- _Assigned task_:
Pick out every line of the entries below where "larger" occurs, and copy those lines.

━━━

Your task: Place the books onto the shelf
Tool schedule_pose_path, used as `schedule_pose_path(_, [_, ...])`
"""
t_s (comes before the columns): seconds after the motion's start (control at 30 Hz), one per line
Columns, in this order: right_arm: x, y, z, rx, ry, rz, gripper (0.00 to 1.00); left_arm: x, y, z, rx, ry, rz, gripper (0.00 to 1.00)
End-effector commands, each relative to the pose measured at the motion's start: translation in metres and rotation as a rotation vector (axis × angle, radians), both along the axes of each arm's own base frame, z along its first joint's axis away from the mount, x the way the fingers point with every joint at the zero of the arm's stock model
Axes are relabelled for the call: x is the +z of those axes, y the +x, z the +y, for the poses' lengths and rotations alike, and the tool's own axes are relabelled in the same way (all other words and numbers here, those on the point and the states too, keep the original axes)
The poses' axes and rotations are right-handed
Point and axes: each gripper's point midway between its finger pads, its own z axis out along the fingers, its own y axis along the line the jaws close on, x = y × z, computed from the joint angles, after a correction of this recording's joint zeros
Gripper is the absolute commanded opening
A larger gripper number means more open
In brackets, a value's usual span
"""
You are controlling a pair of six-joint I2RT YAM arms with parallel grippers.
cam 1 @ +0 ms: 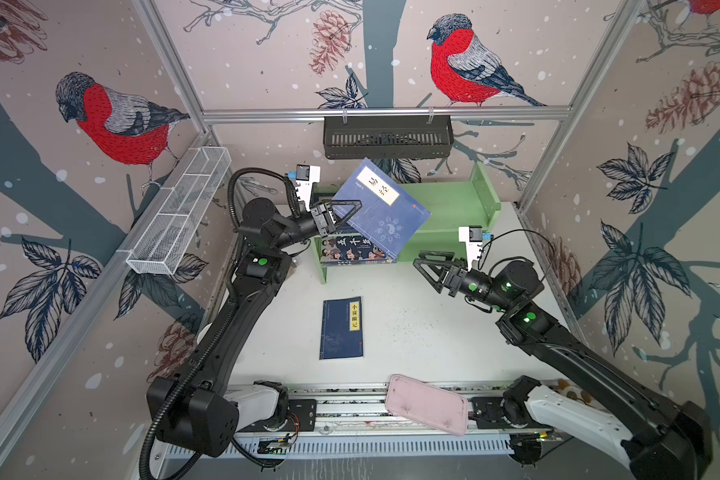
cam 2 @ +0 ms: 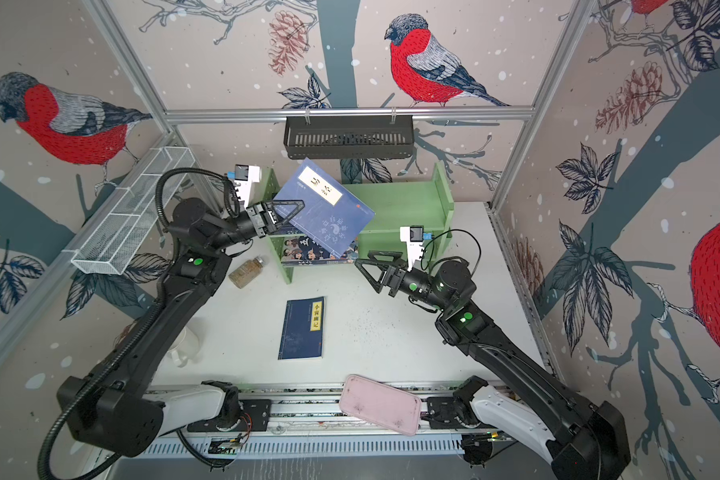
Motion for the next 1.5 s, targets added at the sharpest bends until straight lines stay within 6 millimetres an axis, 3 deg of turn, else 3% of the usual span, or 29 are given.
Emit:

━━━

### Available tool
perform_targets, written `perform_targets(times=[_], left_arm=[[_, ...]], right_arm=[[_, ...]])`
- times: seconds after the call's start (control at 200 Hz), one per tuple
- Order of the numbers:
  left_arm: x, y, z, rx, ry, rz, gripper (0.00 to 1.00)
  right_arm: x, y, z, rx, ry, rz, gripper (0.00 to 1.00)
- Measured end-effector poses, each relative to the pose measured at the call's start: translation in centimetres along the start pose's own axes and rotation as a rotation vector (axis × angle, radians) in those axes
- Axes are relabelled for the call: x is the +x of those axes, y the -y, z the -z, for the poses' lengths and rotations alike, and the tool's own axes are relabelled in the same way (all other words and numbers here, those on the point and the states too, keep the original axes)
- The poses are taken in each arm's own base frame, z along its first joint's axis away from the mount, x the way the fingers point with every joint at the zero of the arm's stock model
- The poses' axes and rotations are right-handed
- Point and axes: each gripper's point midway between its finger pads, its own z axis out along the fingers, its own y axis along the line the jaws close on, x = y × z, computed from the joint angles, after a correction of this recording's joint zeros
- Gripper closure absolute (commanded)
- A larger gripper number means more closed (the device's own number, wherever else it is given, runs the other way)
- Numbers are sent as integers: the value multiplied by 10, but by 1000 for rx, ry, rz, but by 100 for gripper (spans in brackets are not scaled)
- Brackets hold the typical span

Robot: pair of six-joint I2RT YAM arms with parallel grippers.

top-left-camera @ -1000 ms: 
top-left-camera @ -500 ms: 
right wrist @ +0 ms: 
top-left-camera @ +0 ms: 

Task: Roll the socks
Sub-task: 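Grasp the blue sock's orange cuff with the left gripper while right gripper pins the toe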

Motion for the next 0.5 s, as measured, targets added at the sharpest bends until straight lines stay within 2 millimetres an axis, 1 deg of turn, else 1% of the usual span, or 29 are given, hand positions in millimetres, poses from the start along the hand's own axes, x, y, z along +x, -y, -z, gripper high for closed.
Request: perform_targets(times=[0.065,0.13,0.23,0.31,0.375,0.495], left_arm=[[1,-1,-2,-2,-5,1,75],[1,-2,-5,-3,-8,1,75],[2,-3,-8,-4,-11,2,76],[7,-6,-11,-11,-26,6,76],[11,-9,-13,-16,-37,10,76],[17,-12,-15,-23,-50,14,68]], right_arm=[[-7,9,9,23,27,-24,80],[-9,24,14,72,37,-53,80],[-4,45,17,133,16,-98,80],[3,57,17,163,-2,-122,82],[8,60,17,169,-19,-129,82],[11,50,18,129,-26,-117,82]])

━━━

- _Answer space_:
A larger gripper number means more open
- A larger gripper number means more closed (the device's own number, wherever else it is given, runs the other way)

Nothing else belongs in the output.